**WHAT THIS TASK INVOLVES:**
For this exercise, copy each line of the records that contains the word "clear".

**EXTRACTED MATERIAL:**
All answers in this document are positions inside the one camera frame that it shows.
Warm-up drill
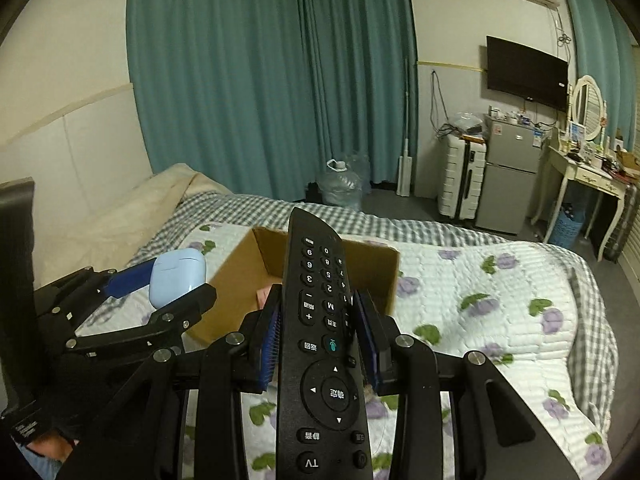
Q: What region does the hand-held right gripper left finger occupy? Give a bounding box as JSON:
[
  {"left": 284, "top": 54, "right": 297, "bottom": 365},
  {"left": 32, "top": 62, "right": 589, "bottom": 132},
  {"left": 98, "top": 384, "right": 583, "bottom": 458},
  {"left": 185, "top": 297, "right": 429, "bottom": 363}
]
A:
[{"left": 60, "top": 285, "right": 283, "bottom": 480}]

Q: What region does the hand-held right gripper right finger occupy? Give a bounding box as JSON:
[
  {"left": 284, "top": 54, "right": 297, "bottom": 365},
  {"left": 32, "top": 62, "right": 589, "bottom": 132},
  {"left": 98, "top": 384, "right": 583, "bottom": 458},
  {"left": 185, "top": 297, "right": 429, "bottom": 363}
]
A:
[{"left": 350, "top": 289, "right": 581, "bottom": 480}]

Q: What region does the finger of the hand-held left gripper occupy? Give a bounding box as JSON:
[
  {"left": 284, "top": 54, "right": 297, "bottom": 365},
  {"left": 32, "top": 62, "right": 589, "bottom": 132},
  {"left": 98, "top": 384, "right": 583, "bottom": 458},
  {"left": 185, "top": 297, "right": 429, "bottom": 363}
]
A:
[
  {"left": 65, "top": 284, "right": 218, "bottom": 358},
  {"left": 34, "top": 259, "right": 157, "bottom": 328}
]

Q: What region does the light blue earbuds case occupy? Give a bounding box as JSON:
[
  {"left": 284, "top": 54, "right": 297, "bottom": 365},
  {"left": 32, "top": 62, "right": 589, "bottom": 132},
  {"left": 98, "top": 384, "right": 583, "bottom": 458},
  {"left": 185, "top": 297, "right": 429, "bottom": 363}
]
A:
[{"left": 148, "top": 249, "right": 208, "bottom": 308}]

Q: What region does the black remote control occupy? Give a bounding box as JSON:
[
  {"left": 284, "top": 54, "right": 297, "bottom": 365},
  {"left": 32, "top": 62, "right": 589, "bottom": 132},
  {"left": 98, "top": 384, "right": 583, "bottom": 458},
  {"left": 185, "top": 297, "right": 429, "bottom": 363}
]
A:
[{"left": 276, "top": 206, "right": 373, "bottom": 480}]

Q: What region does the brown cardboard box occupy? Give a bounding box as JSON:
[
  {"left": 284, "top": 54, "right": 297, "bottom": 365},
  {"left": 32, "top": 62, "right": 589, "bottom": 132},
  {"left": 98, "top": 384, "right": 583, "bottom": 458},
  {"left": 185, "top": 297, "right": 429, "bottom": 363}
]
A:
[{"left": 186, "top": 227, "right": 401, "bottom": 356}]

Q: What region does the person's left hand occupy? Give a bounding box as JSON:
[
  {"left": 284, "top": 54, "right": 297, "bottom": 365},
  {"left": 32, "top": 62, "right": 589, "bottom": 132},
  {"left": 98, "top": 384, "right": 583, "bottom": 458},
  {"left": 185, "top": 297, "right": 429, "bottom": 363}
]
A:
[{"left": 27, "top": 435, "right": 78, "bottom": 462}]

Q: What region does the beige blanket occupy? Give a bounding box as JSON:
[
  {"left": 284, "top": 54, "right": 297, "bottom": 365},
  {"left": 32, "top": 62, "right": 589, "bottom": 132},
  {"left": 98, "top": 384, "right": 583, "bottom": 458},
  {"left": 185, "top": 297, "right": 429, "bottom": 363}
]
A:
[{"left": 0, "top": 162, "right": 236, "bottom": 291}]

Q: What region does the white floral quilt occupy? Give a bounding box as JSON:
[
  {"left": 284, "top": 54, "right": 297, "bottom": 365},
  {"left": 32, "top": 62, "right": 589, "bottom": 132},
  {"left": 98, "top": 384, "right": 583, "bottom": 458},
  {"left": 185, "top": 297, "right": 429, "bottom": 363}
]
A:
[{"left": 135, "top": 220, "right": 613, "bottom": 480}]

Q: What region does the clear water jug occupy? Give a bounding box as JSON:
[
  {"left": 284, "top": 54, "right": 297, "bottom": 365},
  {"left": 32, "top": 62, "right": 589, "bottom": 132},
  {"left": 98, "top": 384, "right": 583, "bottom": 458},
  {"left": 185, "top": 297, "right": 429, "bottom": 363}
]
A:
[{"left": 316, "top": 159, "right": 363, "bottom": 211}]

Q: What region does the crumpled clear plastic bag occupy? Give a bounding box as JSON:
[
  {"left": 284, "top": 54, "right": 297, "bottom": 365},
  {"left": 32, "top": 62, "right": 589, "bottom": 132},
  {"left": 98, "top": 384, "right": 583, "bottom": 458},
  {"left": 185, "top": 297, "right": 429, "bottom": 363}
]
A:
[{"left": 345, "top": 149, "right": 373, "bottom": 193}]

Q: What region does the white suitcase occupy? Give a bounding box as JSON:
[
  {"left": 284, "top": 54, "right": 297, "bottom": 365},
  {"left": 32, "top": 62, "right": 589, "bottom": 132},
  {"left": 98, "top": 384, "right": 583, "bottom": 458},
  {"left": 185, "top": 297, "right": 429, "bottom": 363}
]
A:
[{"left": 437, "top": 132, "right": 488, "bottom": 221}]

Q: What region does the silver fridge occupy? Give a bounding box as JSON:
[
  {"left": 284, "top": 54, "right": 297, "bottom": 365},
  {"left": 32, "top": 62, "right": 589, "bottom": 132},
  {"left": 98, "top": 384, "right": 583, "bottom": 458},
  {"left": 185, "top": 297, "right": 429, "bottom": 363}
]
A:
[{"left": 475, "top": 114, "right": 547, "bottom": 236}]

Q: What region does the blue basket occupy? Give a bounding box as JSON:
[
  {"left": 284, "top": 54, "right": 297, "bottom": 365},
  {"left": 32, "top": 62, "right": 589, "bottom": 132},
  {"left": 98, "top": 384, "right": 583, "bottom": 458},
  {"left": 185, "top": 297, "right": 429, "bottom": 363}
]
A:
[{"left": 555, "top": 205, "right": 586, "bottom": 250}]

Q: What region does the wide teal curtain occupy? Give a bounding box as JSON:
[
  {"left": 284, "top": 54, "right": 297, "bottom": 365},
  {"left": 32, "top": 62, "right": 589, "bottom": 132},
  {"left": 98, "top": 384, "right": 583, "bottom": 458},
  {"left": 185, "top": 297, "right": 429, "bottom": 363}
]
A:
[{"left": 125, "top": 0, "right": 420, "bottom": 201}]

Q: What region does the dark suitcase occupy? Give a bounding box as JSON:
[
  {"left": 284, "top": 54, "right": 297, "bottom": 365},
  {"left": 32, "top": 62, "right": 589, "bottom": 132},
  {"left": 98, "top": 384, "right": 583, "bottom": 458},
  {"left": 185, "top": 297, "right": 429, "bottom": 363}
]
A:
[{"left": 607, "top": 200, "right": 632, "bottom": 261}]

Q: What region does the white dressing table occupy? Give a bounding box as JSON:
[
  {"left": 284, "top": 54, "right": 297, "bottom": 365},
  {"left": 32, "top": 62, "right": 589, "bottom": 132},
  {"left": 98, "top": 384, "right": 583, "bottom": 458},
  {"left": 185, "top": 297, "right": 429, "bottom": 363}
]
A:
[{"left": 531, "top": 142, "right": 633, "bottom": 261}]

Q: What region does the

**THE COMPLETED TASK:**
Q: What region does the clear water jug occupy? Give a bounding box as JSON:
Q: What region does the crumpled clear plastic bag occupy? Give a bounding box as JSON:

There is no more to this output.